Perceptive diners increasingly want to enjoy something that they can share with others, and signature dishes give consumers that kind of unique experience. A signature dish can mean many different things. Classic dishes allow people to connect with their roots and the history of the regions where they live or travel. Often, a restaurant’s signature dish is a special modified version of a popular dish.  By promoting signature dishes or beverages, restaurateurs can take advantage of these customer desires and preferences drawing in committed fans of particular dishes, cuisines and styles of cooking.

Enthusiastic Support Creates Word-of-mouth & Online Referrals

People show tremendous loyalty and enthusiasm for their favorite foods, and signature foods or dishes are the culinary equivalent of an author finding his or her niche or an artist finding a unique style of self-expression. In fact, most restaurant franchises started operations based partly on the culinary appeal of some signature dishes, styles of cooking, service or plating presentations.

  • Famous dishes often incorporate local produce, seafood, game or condiments.
  • Some restaurants specialize in cooking national, regional or local dishes that are popular with people from particular ethnic backgrounds.
  • Signature dishes might change over time as new chefs brand dishes with their own styles or make changes to reduce fat.
  • Brand image and food consistency often have their roots in distinctive restaurant dishes.
  • Emphasizing history, preparation techniques or sustainable local ingredients provides rich marketing possibilities for restaurants.

Samples of Signature Dishes from Celebrity Chefs and Famous Restaurants

Signature dishes might include appetizers, soups, salads, streaks, entrées or desserts, and cooking methods range from simple and healthy to complicated dishes like cassoulet that take several days to prepare. In New York, the Waldorf salad and Delmonico steak became inextricably linked to the Waldorf-Astoria hotel and Delmonico’s restaurant in lower Manhattan, and the foods shared fame with the establishments that served them, which has lasted since the 19th century.

Regional favorites include barbecue dishes, Cajun and Creole specialties, crab cakes, chili, barbecue ribs, muffuletta sandwiches, Philly cheese steaks, Louisiana gumbo, pastrami sandwiches and spectacular desserts such as baked Alaska, chocolate soufflé, crêpes Suzette and croquembouche.

Celebrity chefs often gain notoriety based on their interpretations of signature menu items:

  • Tory McPhail of Commander’s Palace adopted Puerto Rican grilled shrimp, a popular street food served on sticks, to create an upscale dish called Caribbean Grilled Shrimp “Pincho’s.”
  • Franz Sacher became famous for his signature sachertorte, which bears his name.
  • Gordon Ramsay’s signature dish, beef Wellington, appears in his many restaurants and television shows.
  • Heston Blumenthal established a reputation for a dish with the unlikely name of snail porridge.
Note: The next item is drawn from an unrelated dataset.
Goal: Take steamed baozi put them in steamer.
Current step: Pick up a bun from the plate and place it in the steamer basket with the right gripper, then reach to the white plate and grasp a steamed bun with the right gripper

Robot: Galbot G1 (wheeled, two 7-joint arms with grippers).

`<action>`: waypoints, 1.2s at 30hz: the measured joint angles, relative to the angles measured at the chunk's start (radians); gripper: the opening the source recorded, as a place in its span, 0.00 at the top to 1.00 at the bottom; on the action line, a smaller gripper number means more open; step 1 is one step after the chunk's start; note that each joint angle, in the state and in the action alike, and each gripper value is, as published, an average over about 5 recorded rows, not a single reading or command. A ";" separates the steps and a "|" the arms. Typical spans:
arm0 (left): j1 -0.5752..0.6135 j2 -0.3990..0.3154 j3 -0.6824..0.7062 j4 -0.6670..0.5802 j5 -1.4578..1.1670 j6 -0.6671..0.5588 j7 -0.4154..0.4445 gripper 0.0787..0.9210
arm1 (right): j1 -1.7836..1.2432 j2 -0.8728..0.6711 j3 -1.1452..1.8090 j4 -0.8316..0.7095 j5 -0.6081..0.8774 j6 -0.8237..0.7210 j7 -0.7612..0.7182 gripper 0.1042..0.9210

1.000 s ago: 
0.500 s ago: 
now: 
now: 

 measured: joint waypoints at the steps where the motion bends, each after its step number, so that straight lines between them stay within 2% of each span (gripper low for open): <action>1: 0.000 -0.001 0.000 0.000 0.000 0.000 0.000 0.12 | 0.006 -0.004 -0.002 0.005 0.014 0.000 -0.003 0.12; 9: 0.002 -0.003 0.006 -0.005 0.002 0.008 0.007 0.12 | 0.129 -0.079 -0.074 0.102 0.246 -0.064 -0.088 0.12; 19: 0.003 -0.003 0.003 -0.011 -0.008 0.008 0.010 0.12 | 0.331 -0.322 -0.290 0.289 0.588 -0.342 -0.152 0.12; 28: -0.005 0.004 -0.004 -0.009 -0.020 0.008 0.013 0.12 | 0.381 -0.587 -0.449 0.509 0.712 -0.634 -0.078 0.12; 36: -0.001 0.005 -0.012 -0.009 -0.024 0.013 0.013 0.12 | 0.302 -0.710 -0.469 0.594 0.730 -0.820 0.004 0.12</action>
Restaurant signature dishes can serve as tourist attractions and sources of civic. Commander’s Palace in New Orleans has produced many celebrity chefs, such as Paul Prudhomme, Emeril Lagasse and Tory McPhail, and signature dishes that include turtle soup with sherry, bread pudding soufflé, Parmesan-crusted oysters and pecan-crusted Gulf fish.
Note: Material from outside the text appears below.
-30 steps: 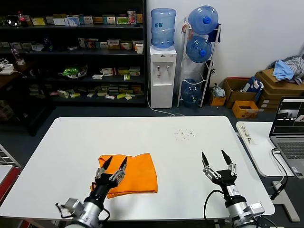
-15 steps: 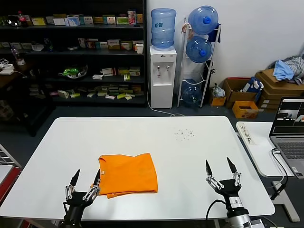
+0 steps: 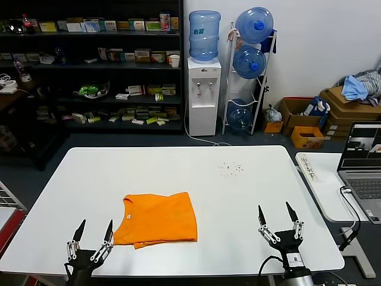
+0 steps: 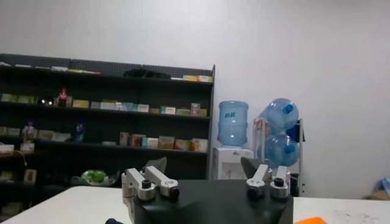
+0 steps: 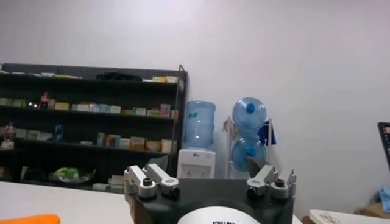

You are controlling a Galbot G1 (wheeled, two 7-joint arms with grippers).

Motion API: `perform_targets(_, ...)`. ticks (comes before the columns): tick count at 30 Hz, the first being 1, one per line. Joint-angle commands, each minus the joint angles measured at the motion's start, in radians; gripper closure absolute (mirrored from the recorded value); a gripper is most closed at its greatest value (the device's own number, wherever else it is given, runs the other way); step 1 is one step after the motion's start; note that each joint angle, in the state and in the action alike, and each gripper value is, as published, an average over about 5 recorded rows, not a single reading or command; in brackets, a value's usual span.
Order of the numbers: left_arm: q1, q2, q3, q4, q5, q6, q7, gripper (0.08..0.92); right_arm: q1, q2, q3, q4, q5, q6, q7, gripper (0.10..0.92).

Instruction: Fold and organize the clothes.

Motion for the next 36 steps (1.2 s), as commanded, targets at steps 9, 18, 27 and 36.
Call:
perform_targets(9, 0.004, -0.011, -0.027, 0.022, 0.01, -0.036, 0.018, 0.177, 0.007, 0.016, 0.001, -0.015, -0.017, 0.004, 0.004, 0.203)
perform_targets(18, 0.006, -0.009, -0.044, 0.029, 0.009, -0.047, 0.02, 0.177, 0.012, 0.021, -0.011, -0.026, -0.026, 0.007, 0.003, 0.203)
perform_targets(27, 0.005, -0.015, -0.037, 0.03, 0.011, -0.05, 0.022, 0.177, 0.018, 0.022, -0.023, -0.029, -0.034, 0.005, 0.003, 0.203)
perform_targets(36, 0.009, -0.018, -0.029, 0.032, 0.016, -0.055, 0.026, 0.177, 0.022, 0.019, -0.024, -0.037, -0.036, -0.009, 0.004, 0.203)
Promotional Power Extends Beyond Any Single Dish

The important things about signature dishes is that they capture the imagination of aficionados who influence other people to visit restaurants including those who have little interest in the signature dishes.

  • People who visit restaurants to enjoy their favorite foods often try other menu items and spend lots of money on à la carte foods and beverages.
  • Servers and staff can upsell signature dishes by explaining their history, traditional accompaniments and suitable wine choices.
  • Restaurants can link their cuisines with local or regional foods, ethnic specialties and sustainable local sources.
  • Signature dishes can generate social and traditional media attention for restaurants, which increases marketing attraction, star power and online visibility.

Restaurants often need to change their menus and foods to keep pace with culinary trends, but signature dishes have the power to serve as anchors for loyal customers and evolve to reflect new trends, healthier eating habits and the techniques and personalities of new head chefs.